Exporting Messages
EmailEngine provides a bulk message export feature that allows you to export large volumes of email messages from any account. Exports are processed asynchronously and output to compressed NDJSON files for efficient storage and downstream processing.
Overview
The export feature:
- Creates gzip-compressed NDJSON files containing message data
- Processes exports asynchronously via a job queue
- Supports date range filtering and folder selection
- Optionally includes message text content and attachments
- Automatically encrypts export files when
EENGINE_SECRETis configured - Provides progress tracking and status monitoring
Common use cases:
- Email backup and archival
- Migration to other systems
- Compliance and legal discovery
- Data analysis and machine learning training
- Bulk message processing pipelines
Creating an Export
Create a new export job using the Create Export API endpoint:
curl -X POST "https://your-emailengine.com/v1/account/{account}/export" \
-H "Authorization: Bearer YOUR_ACCESS_TOKEN" \
-H "Content-Type: application/json" \
-d '{
"startDate": "2024-01-01T00:00:00Z",
"endDate": "2024-12-31T23:59:59Z",
"folders": ["INBOX", "\\Sent"],
"textType": "*",
"maxBytes": 5242880,
"includeAttachments": false
}'
Request Options
| Parameter | Type | Default | Description |
|---|---|---|---|
startDate | ISO 8601 | Required | Export messages from this date |
endDate | ISO 8601 | Required | Export messages until this date |
folders | array | All (except Junk/Trash) | Folder paths or special-use flags to export |
textType | string | * | Text content: plain, html, * (both) |
maxBytes | number | 5242880 | Maximum bytes for text content (0 = unlimited) |
includeAttachments | boolean | false | Include attachment content as base64 |
Response
{
"exportId": "exp_abc123def456abc123def456",
"status": "queued",
"created": "2024-01-15T10:30:00.000Z"
}
Monitoring Export Progress
Check export status using the Get Export Status API endpoint:
curl "https://your-emailengine.com/v1/account/{account}/export/{exportId}" \
-H "Authorization: Bearer YOUR_ACCESS_TOKEN"
Export States
Exports progress through these states:
| Status | Phase | Description |
|---|---|---|
queued | pending | Export is waiting in the queue |
processing | indexing | Scanning folders and queuing messages |
processing | exporting | Fetching and writing messages to file |
completed | complete | Export finished successfully |
failed | - | Export encountered an error |
Progress Fields
The response includes detailed progress information:
{
"exportId": "exp_abc123def456abc123def456",
"status": "processing",
"phase": "exporting",
"progress": {
"foldersScanned": 2,
"foldersTotal": 3,
"messagesQueued": 1500,
"messagesExported": 750,
"messagesSkipped": 5,
"bytesWritten": 52428800
},
"created": "2024-01-15T10:30:00.000Z",
"expiresAt": "2024-01-16T10:30:00.000Z"
}
| Field | Description |
|---|---|
foldersScanned | Number of folders indexed so far |
foldersTotal | Total folders to index |
messagesQueued | Messages found and queued for export |
messagesExported | Messages successfully written to file |
messagesSkipped | Messages skipped (deleted or inaccessible) |
bytesWritten | Total bytes written to export file |
Downloading Export Files
Download a completed export using the Download Export API endpoint:
curl "https://your-emailengine.com/v1/account/{account}/export/{exportId}/download" \
-H "Authorization: Bearer YOUR_ACCESS_TOKEN" \
-o export.ndjson.gz
The response is a gzip-compressed NDJSON file.

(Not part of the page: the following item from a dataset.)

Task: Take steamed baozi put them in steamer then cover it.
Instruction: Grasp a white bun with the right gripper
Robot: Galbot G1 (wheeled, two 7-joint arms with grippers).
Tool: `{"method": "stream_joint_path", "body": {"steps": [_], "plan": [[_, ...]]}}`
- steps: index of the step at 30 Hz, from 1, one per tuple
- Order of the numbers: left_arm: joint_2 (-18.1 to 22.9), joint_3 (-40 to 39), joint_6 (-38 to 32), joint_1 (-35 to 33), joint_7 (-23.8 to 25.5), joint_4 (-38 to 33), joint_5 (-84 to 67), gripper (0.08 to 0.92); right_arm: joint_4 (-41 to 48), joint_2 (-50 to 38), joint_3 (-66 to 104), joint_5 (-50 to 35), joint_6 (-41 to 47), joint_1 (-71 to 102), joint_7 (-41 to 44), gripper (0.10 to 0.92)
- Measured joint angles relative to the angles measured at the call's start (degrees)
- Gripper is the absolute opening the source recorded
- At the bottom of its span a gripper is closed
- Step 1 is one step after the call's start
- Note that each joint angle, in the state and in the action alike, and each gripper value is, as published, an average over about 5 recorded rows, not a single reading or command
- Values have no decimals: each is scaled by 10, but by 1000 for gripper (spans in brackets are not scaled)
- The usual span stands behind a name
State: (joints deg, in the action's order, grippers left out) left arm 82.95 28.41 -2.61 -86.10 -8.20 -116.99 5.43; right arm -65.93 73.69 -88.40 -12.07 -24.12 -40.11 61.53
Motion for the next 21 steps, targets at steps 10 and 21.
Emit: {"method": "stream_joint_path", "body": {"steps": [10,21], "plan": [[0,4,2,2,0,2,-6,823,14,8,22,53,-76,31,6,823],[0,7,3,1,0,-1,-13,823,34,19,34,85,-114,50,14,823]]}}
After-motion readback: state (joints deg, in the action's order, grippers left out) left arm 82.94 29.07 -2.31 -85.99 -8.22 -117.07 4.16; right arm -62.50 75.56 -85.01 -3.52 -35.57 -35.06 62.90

Each line contains one message as a JSON object:
{"id":"AAAAAQAACnA","uid":12345,"folder":"INBOX","subject":"Hello","from":{"name":"Sender","address":"sender@example.com"},"date":"2024-01-15T10:30:00.000Z","text":{"plain":"Message content..."},"attachments":[]}
{"id":"AAAAAQAACnB","uid":12346,"folder":"INBOX","subject":"Re: Hello","from":{"name":"Reply","address":"reply@example.com"},"date":"2024-01-15T11:00:00.000Z","text":{"plain":"Reply content..."},"attachments":[]}
If the export was encrypted (when EENGINE_SECRET is set), decryption happens automatically during download.
Concurrency Tuning
Export jobs are processed by dedicated worker threads. You can tune concurrency based on your system resources.
Configuration Options
| Setting | Type | Default | Description |
|---|---|---|---|
EENGINE_WORKERS_EXPORT | env | 1 | Export worker threads |
EENGINE_EXPORT_QC | env | 1 | Concurrent jobs per worker |
exportMaxConcurrent | setting | 2 | Max concurrent exports per account |
exportMaxGlobalConcurrent | setting | 8 | Max concurrent exports system-wide |
Calculating Total Concurrency
The maximum number of exports that can run simultaneously is:
MAX_CONCURRENT = EENGINE_WORKERS_EXPORT x EENGINE_EXPORT_QC
This is further capped by exportMaxGlobalConcurrent to prevent system overload.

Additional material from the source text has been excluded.